Method: This paper introduces the first general stochastic optimization framework supporting stochastic constraints. It integrates stochastic gradient descent with Lagrangian relaxation to enable efficient modeling and solving of dynamic, nonconvex, and sampling-induced stochastic constraints. The framework implements several state-of-the-art algorithms previously unavailable as open-source (e.g., SPIDER-SG, SC-AdaGrad).
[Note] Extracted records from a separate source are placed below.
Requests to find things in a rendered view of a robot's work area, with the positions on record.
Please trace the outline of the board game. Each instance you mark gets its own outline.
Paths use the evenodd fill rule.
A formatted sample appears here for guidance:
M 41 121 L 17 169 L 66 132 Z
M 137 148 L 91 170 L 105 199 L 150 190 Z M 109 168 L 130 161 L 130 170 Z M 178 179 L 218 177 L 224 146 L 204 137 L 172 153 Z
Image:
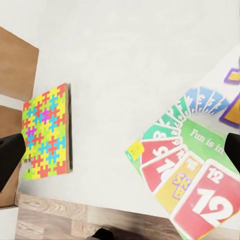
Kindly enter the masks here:
M 240 42 L 124 152 L 183 240 L 240 212 L 229 133 L 240 135 Z

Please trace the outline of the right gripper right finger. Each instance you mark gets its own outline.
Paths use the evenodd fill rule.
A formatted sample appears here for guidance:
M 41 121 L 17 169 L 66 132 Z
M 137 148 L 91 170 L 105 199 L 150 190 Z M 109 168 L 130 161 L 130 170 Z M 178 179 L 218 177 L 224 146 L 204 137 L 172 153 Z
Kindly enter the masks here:
M 235 133 L 229 133 L 225 145 L 224 151 L 237 168 L 240 173 L 240 135 Z

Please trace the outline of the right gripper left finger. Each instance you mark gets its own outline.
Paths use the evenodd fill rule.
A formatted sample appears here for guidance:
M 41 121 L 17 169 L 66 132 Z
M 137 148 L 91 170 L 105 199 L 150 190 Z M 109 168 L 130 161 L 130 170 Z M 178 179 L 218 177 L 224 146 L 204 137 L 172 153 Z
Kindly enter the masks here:
M 22 133 L 0 138 L 0 193 L 26 153 Z

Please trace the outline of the jigsaw puzzle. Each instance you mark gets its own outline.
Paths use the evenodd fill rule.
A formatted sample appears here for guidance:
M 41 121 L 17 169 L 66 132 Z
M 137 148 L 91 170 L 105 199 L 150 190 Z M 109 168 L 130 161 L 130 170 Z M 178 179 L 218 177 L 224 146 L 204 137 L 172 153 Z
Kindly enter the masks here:
M 21 133 L 26 146 L 21 163 L 33 158 L 22 175 L 26 181 L 70 174 L 66 82 L 23 103 Z
Contributions/Results: (1) An extensible, modular PyTorch toolkit with unified interfaces; (2) Empirical validation across multiple fairness learning benchmarks, demonstrating superior trade-offs between constraint satisfaction rate and model accuracy; (3) A step toward standardizing stochastic constrained optimization—bridging theoretical advances with practical deployment and establishing a new paradigm for safe AI development.
📝 Abstract
There has been a considerable interest in constrained training of deep neural networks (DNNs) recently for applications such as fairness and safety. Several toolkits have been proposed for this task, yet there is still no industry standard. We present humancompatible.train (https://github.com/humancompatible/train), an easily-extendable PyTorch-based Python package for training DNNs with stochastic constraints. We implement multiple previously unimplemented algorithms for stochastically constrained stochastic optimization. We demonstrate the toolkit use by comparing two algorithms on a deep learning task with fairness constraints.